Wellesley was not alone in its rejection of fluoridation. In fact, numerous cities and towns throughout the region voted against it for similar reasons. Even the communities that accepted fluoridation faced lawsuits from angry residents. It was because of this controversy that the Commonwealth passed a law in 1958 preventing the adoption of fluoridation through a representative town meeting, requiring instead the favorable vote of a town-wide referendum.

This was a nightmare for fluoridation advocates. One of the primary reasons Wellesley had changed to a representational form of Town Meeting in 1937 was that the average citizen was not engaged enough to cast an informed vote on an issue. Now that the fate of fluoridation was in the hands of the populace, it became exceedingly difficult to explain its benefits and disprove the widespread misinformation that existed all over town. Not surprisingly, a 1961 referendum on fluoridation lost by a margin of 2 to 1.

The next time the fluoridation debate reared its ugly head was in 1969, the year after the passage of yet another state law. This time, given the greater confidence of the scientific and medical communities that fluoride was indeed safe, a municipal board of health was now empowered to order the fluoridation of the water supply if it saw fit.

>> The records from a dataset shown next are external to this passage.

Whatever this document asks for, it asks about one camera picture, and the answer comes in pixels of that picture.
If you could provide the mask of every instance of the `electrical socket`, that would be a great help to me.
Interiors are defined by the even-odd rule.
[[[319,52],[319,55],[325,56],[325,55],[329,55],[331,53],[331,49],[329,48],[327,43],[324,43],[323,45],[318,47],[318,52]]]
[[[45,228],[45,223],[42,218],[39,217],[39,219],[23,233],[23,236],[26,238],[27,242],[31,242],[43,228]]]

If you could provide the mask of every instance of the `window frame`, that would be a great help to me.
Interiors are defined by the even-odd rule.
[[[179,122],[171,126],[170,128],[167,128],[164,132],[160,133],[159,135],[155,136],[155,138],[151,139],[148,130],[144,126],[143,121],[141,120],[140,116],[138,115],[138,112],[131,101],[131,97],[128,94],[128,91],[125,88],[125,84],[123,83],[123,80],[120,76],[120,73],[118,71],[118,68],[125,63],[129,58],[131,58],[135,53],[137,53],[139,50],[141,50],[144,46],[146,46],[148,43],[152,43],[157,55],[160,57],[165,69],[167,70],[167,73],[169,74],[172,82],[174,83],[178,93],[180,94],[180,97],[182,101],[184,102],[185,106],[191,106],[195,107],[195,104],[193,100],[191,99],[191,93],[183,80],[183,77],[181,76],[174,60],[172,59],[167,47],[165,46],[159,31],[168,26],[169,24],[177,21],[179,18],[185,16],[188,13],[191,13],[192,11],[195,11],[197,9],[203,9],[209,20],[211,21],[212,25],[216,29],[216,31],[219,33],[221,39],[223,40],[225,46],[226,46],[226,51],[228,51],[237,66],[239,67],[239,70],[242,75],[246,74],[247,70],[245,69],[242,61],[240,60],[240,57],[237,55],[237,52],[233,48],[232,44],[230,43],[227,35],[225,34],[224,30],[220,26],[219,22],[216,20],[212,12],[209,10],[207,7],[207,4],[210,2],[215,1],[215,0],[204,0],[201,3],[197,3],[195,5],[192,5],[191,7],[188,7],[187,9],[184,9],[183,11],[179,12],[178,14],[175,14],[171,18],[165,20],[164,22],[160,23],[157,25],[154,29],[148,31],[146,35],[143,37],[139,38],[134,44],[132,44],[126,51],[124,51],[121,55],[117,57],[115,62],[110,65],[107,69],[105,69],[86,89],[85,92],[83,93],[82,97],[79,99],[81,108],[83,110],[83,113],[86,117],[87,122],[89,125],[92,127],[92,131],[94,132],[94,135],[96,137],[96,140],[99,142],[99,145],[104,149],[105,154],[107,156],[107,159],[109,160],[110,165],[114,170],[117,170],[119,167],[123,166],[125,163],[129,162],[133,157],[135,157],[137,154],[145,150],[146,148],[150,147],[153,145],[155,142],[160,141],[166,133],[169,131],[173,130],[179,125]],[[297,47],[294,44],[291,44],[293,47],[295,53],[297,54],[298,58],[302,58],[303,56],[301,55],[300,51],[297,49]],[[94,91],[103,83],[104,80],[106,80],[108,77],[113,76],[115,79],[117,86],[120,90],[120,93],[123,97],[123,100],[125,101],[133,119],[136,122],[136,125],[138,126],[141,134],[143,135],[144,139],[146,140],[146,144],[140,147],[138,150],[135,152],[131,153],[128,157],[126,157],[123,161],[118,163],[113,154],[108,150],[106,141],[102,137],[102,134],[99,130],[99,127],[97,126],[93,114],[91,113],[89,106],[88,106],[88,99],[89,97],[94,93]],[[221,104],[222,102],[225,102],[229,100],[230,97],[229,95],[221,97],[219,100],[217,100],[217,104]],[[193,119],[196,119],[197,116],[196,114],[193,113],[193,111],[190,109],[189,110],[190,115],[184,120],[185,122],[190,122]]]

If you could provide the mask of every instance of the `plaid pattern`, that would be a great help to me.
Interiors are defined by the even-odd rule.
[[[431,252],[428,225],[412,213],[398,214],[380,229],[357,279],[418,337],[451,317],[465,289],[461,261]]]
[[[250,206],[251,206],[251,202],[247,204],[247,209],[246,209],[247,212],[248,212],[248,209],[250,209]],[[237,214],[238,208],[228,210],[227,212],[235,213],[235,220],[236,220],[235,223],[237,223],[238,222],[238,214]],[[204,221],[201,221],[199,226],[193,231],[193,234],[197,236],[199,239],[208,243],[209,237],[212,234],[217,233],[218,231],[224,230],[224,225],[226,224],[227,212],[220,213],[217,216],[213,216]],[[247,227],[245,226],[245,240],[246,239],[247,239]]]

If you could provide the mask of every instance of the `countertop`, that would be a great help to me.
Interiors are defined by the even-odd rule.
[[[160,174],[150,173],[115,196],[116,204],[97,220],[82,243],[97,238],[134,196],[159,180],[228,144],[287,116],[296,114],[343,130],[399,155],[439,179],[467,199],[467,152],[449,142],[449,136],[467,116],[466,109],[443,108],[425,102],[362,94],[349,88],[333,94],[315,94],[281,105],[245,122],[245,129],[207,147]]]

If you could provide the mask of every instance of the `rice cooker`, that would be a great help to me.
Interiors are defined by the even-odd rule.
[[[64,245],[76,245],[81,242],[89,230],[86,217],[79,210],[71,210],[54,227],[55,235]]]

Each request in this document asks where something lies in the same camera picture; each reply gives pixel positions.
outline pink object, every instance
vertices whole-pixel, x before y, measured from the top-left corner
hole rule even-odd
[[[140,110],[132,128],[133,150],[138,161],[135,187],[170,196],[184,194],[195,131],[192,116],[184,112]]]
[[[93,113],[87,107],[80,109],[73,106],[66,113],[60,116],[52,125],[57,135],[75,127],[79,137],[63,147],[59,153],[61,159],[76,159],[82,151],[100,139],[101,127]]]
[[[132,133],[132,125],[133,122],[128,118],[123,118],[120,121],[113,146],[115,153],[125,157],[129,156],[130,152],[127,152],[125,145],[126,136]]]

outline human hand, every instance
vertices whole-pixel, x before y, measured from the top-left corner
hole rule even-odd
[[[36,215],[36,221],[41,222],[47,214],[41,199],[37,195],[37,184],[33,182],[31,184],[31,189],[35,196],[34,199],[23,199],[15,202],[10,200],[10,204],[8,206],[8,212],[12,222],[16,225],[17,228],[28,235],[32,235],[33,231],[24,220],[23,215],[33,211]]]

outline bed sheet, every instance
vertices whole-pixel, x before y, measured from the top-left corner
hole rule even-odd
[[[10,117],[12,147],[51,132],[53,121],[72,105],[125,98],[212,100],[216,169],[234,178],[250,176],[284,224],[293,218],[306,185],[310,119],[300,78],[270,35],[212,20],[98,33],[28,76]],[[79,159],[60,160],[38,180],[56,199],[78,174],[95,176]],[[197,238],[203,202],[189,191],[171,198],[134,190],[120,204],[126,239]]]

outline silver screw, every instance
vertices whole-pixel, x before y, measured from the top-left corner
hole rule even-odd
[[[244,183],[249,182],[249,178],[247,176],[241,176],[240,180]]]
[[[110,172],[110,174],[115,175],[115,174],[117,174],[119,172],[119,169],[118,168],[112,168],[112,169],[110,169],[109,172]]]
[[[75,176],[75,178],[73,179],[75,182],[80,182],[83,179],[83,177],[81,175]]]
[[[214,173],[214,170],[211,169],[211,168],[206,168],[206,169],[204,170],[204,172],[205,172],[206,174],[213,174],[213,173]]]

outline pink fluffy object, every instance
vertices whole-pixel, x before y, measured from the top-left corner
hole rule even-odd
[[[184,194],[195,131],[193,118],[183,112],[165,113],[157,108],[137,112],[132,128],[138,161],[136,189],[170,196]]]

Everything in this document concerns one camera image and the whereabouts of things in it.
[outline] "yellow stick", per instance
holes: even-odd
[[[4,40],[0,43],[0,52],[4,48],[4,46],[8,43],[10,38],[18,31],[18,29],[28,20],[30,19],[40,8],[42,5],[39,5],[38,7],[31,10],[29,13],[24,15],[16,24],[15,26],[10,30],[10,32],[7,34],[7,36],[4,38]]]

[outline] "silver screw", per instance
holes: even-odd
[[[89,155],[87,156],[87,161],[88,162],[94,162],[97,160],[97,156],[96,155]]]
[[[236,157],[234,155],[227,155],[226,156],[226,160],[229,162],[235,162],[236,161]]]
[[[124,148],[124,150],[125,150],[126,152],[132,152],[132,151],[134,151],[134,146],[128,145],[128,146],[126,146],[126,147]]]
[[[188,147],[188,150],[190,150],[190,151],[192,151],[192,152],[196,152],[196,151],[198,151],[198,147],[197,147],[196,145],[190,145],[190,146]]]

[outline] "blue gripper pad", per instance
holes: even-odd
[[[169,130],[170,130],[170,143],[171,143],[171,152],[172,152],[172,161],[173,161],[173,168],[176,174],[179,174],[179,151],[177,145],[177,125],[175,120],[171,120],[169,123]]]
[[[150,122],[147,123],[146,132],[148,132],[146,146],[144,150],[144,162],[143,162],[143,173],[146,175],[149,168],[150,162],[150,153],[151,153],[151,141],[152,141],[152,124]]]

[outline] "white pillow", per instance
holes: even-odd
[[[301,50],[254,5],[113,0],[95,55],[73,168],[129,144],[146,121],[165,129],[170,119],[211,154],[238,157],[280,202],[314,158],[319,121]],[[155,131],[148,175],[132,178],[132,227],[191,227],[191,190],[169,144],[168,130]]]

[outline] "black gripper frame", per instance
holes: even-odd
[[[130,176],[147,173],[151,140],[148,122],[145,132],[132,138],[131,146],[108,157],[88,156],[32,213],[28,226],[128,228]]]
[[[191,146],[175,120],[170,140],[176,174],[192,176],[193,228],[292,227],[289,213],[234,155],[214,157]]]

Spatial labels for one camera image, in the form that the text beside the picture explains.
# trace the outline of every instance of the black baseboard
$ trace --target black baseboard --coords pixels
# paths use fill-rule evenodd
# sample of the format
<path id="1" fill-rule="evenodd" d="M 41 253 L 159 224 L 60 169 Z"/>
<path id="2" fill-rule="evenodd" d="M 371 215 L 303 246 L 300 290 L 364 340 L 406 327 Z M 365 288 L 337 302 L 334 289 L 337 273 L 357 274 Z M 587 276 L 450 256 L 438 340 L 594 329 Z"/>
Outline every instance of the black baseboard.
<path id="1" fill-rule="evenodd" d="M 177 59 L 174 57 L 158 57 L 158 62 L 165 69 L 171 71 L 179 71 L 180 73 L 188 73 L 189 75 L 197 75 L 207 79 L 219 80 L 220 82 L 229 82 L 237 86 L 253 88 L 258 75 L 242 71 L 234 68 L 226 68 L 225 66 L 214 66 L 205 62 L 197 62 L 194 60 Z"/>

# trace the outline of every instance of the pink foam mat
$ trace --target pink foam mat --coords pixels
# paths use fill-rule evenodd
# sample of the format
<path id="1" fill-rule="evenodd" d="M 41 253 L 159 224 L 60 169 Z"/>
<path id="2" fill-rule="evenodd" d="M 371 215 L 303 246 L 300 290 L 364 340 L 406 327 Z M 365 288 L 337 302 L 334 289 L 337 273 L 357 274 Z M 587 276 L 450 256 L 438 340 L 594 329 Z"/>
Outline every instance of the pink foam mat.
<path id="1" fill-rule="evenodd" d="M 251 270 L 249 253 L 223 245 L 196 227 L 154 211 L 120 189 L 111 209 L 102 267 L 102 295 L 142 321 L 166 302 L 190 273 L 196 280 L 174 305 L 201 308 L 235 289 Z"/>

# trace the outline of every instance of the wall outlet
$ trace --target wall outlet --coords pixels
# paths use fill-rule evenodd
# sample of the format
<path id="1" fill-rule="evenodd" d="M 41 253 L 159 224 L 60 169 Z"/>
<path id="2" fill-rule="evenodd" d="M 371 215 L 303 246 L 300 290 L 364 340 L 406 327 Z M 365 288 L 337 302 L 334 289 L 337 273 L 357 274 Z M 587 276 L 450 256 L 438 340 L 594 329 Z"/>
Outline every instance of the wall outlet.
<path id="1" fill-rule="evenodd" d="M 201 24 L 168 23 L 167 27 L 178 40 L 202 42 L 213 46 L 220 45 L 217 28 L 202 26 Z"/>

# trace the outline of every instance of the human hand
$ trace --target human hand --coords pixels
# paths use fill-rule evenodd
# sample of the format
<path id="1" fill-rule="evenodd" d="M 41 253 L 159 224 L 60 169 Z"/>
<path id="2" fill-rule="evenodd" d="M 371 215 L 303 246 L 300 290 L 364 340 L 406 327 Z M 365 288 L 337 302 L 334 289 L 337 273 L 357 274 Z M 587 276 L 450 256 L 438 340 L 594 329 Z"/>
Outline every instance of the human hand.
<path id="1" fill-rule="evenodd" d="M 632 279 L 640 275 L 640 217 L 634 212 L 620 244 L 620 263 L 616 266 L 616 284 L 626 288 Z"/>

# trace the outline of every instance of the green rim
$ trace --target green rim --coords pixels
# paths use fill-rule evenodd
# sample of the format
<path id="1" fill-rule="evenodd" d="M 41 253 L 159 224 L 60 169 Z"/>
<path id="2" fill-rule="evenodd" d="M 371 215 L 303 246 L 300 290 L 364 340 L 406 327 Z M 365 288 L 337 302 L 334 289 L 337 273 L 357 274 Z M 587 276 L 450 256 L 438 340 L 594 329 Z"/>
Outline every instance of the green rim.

And the only way for the residents to stop that action was to win a repeal referendum initiated by obtaining signatures of 10 percent of the registered voters within 90 days of the order.

Wellesley’s Board of Health immediately took advantage of this new law when it — along with the Board of Public Works, which would actually oversee the installation and maintenance of the fluoridation system within the pumping stations — voted in favor of fluoridating Wellesley’s water. Fluoridation began in October 1969.

It was short lived. As expected, the anti-fluoridationists gathered enough signatures to force a referendum on the issue in March 1970. This repeal vote passed by just 27 votes, ending fluoridation five months after it began.

That vote silenced the fluoridation debate for the next 14 years. But it wasn’t dead. In 1984, the Board of Health once again voted to fluoridate the town’s water. This time, however, the repeal referendum lost, with only 46 percent voting against fluoridation. Three years later, the installation of the fluoridation equipment was complete, and our water has been enriched with fluoride ever since.

Wellesley may have put the fluoridation debate to bed, but that doesn’t mean this isn’t an issue elsewhere. Google “fluoridation” and you’ll see just how contentious it still is.

On one hand, prominent scientific and governmental organizations make stronger than ever recommendations that cities and towns put fluoride in their water supplies. Even the Centers for Disease Control lists fluoridation as one of the 10 greatest public health achievements of the 20th century, a list that also includes immunization, motor-vehicle safety, and warning against the dangers of tobacco use.

Yet numerous scientists and health professionals have recently raised serious concerns about the safety of fluoride. Many experts now believe that we are consuming too much fluoride. Several communities in Massachusetts are even looking into whether they should stop or reduce the fluoridation of their water supplies.

Given the controversy that many of these cities and towns faced passing fluoridation the first time, surely these new debates are going to be just as tense.